A Katrina-related whistleblower lawsuit originally filed under seal on August 2, 2006, was recently unsealed and made public.  The suit, captioned United States of America, Ex Rel. Branch Consultants, Inc. v. Allstate Insurance Company, et al., Case No. 06-4091, filed in the United States District Court, Eastern District of Louisiana, names eight insurance companies and five insurance adjusting companies as defendants.  The allegations include claims that defendants defrauded the United States government by overstating flood damages resulting from Hurricane Katrina, and seeking reimbursement from the National Flood Insurance Program (“NFIP”) for overstated claims paid by those insurers.  It is also alleged that defendants underpaid damages that should have been attributed to wind damage and covered under homeowners’ policies they issued to the same insureds.

The lawsuit was filed by Branch Consultants, Inc. (“Branch”), a group of former insurance adjusters, identified in the lawsuit as an insurance and construction-consulting firm retained by many insureds to re-examine their property damage adjustments performed by the defendants.  Branch filed the suit on behalf of the United States government.  As this is a whistleblower suit, the suit was filed under seal.  The complaint was unsealed on or about May 22, 2007.  The complaint was unsealed after public officials had the opportunity to investigate the evidence and decide whether they wanted to take over prosecution of the lawsuit.  While at the time of this writing, the government had not decided to take over prosecution of the suit, Judge Beer of the United States District Court filed a motion requesting that the United States Department of Justice enter the case by July 9, 2007, or show cause on July 11, 2007 as to why they are not intervening in the civil action.  Branch asserts a cause of action for fraud in violation of the False Claims Act, 31 U.S.C. §§3729-33 (“FCA”).  The FCA allows any person with information regarding a false or fraudulent claim against the government to bring a qui tam action on behalf of the government and to share in any recovery.

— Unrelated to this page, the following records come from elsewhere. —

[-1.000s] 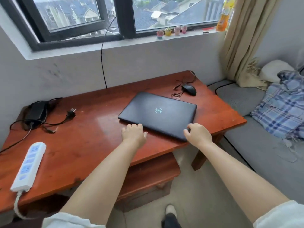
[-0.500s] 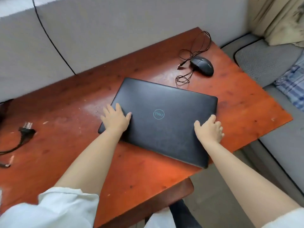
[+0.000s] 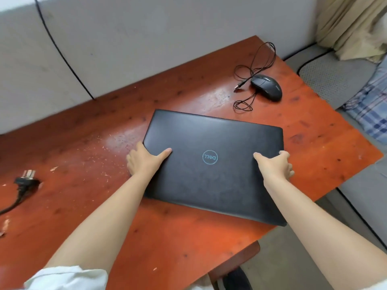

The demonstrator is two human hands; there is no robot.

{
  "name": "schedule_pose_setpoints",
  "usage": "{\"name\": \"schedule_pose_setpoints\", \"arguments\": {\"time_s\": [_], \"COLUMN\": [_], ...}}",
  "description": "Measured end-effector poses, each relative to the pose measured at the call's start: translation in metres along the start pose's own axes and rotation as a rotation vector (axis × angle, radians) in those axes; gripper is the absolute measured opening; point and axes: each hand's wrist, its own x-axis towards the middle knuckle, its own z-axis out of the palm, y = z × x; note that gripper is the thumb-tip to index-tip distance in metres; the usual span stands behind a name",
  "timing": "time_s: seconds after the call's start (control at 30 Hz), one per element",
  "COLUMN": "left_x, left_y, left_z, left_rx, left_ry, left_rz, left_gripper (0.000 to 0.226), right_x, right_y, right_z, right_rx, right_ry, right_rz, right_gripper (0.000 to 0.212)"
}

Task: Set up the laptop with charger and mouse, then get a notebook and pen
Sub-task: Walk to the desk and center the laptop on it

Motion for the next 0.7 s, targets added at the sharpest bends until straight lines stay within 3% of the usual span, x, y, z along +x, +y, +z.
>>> {"name": "schedule_pose_setpoints", "arguments": {"time_s": [0.43, 0.7], "left_x": [-0.070, -0.079], "left_y": [-0.152, -0.153], "left_z": [-0.057, -0.046], "left_rx": [-0.142, -0.198], "left_ry": [0.291, 0.274], "left_rz": [-0.462, -0.499], "left_gripper": [0.091, 0.089], "right_x": [-0.096, -0.089], "right_y": [-0.031, -0.045], "right_z": [0.082, 0.087], "right_rx": [-0.244, -0.334], "right_ry": [-0.330, -0.301], "right_rz": [-0.412, -0.528], "right_gripper": [0.074, 0.070]}}
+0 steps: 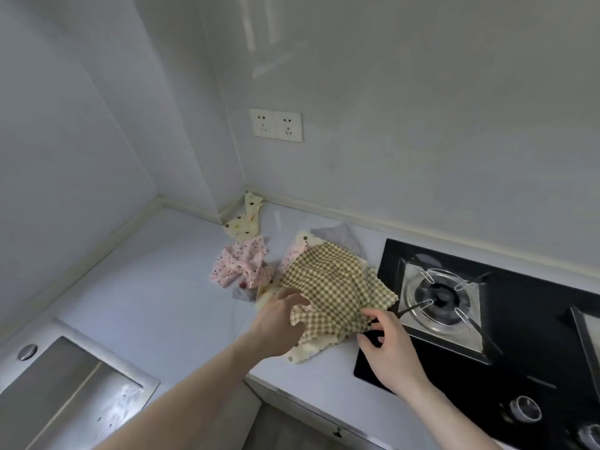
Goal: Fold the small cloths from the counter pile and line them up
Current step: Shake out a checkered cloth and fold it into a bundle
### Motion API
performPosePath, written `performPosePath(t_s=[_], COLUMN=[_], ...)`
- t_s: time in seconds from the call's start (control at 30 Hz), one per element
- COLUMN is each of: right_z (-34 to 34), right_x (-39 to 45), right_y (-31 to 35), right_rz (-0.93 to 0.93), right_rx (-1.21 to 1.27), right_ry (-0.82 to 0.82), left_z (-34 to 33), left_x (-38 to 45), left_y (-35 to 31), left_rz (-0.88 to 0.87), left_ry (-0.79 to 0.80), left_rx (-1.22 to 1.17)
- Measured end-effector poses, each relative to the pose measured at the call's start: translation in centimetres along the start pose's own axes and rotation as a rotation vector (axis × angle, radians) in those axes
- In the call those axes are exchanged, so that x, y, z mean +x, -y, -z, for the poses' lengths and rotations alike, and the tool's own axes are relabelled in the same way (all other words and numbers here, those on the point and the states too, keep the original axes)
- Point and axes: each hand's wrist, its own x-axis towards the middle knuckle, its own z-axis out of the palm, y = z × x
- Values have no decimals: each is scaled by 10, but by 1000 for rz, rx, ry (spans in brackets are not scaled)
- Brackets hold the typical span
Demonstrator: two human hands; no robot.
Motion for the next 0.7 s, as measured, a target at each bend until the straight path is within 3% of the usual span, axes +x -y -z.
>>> performPosePath(t_s=[0.23, 0.5, 0.7], right_z=[-31, -74, -107], right_x=[33, 73, 76], right_y=[-3, -65, -100], right_rz=[39, 170, 302], right_rx=[-78, -138, -202], right_ry=[-7, -26, -197], left_z=[-19, -91, -122], left_x=[43, 77, 88], left_y=[52, 95, 111], left_rz=[-23, -256, -387], left_ry=[-143, -280, -471], left_rx=[-93, -110, -103])
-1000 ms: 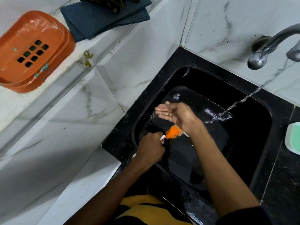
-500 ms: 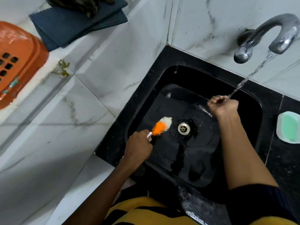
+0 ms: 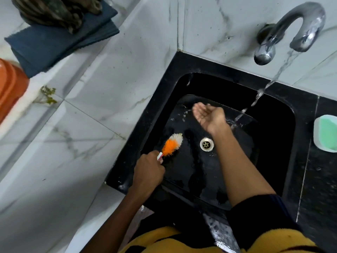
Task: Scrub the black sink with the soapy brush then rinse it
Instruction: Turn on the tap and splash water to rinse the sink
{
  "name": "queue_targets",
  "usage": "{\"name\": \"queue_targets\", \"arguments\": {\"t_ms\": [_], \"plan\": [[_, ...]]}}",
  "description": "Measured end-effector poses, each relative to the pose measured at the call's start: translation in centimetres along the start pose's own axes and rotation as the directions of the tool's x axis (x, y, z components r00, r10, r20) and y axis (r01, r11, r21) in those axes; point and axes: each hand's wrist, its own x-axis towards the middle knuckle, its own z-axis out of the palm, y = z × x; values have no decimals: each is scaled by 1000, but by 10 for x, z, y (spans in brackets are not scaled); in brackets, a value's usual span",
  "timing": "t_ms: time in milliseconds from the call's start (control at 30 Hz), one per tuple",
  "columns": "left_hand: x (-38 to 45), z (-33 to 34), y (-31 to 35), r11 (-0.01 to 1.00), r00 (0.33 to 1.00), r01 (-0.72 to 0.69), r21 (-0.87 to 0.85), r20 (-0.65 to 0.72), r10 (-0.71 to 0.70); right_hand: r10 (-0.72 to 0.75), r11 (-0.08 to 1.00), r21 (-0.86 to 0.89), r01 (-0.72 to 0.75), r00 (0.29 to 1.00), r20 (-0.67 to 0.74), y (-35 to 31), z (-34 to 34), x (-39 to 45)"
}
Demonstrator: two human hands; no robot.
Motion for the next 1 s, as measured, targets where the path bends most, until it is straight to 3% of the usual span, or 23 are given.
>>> {"name": "queue_targets", "arguments": {"t_ms": [100,233,467,567,600,667,733,800,867,1000], "plan": [[1,1,-2,1000,1000,7,11,5,-7,-33,892,442,94,989,-145,-24,-39,10],[2,3,-3,1000,1000,17,25,22,-18,-68,806,565,174,977,-204,-51,-66,10],[3,3,3,1000,1000,2,30,28,-3,-20,828,509,234,920,-391,-61,-57,7],[3,1,4,999,1000,5,33,18,-5,-135,860,390,328,884,-447,-63,-38,15],[3,1,4,999,1000,10,36,14,-11,-187,894,303,331,889,-419,-63,-29,21],[2,-1,5,999,1000,21,38,11,-21,-218,962,112,249,947,-236,-59,-9,30],[2,-4,6,999,1000,28,40,5,-28,-120,991,-60,118,992,-32,-54,3,34],[1,-6,6,999,999,35,42,-3,-34,-26,989,-141,31,999,34,-51,3,36],[1,-8,7,998,999,36,43,-18,-35,-17,997,-80,17,1000,11,-51,-7,34],[1,-8,5,998,999,42,40,-21,-41,15,966,256,29,985,-170,-45,-47,35]]}}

In the complaint, Branch explains that the Federal Emergency Management Agency (“FEMA”) created the Write-Your-Own (“WYO”) Program in 1983, which allows participating property/casualty insurance companies to write and service NFIP’s Standard Flood Insurance Policies on their own paper.  WYO insurers are required to adjust flood claims and to settle, pay and defend the claims arising from the flood policies they write.  The WYO insurers then submit requests for reimbursement to the NFIP for the flood claims they have paid.  In addition, the WYO insurers receive a fee from the NFIP for writing and administering the policies as well as for adjusting the claims.  All of the defendants named in the suit are WYO insurers.

Branch claims that after the 2005 hurricane season, FEMA waived the requirements under the NFIP’s Standard Flood Insurance Policy that insureds need to file a proof of loss in connection with Katrina-related claims, effectively placing the defendants in a position of total control over the Standard Flood Insurance Policy claims they handled.  Branch alleges that defendants defrauded the NFIP by misattributing wind damage and other non-flood losses to the flood policies underwritten by the government instead of accurately attributing the losses to causes covered by the homeowners’ policies they issued.  It is further alleged that as a result of the fraud, NFIP’s average flood claim payment increased from $32,000 per claim in 2004 to $100,000 per claim on Katrina flood claims, with a total estimate of $10 to $30 billion in claims for the 2005 year.

It is alleged that defendants nearly “maxed out” the insureds’ flood claims regardless of the actual flood damage, while substantially underpaying the losses that should have been attributed to wind damage payable on homeowners’ policies underwritten by defendants on the same claims.

A local Louisiana newspaper reported that federal officials from the Department of Homeland Security, FEMA, the Federal Bureau of Investigation and the U.S. Attorney’s Office in Baton Rouge, were briefed on this suit in November, while it was still under seal, and before the defendants knew about it.  There has been a recent flurry of activity relating to the allegations asserted in this lawsuit.  For example, in response to reports issued by the Department of Homeland Security and the Government Accountability Office suggesting that insurers may have incorrectly attributed a portion of storm-related damage to the government, subcommittees of the U.S. House of Representatives financial services committee will be holding hearings in the coming weeks to explore how private insurers allocated wind and water claims after the hurricanes.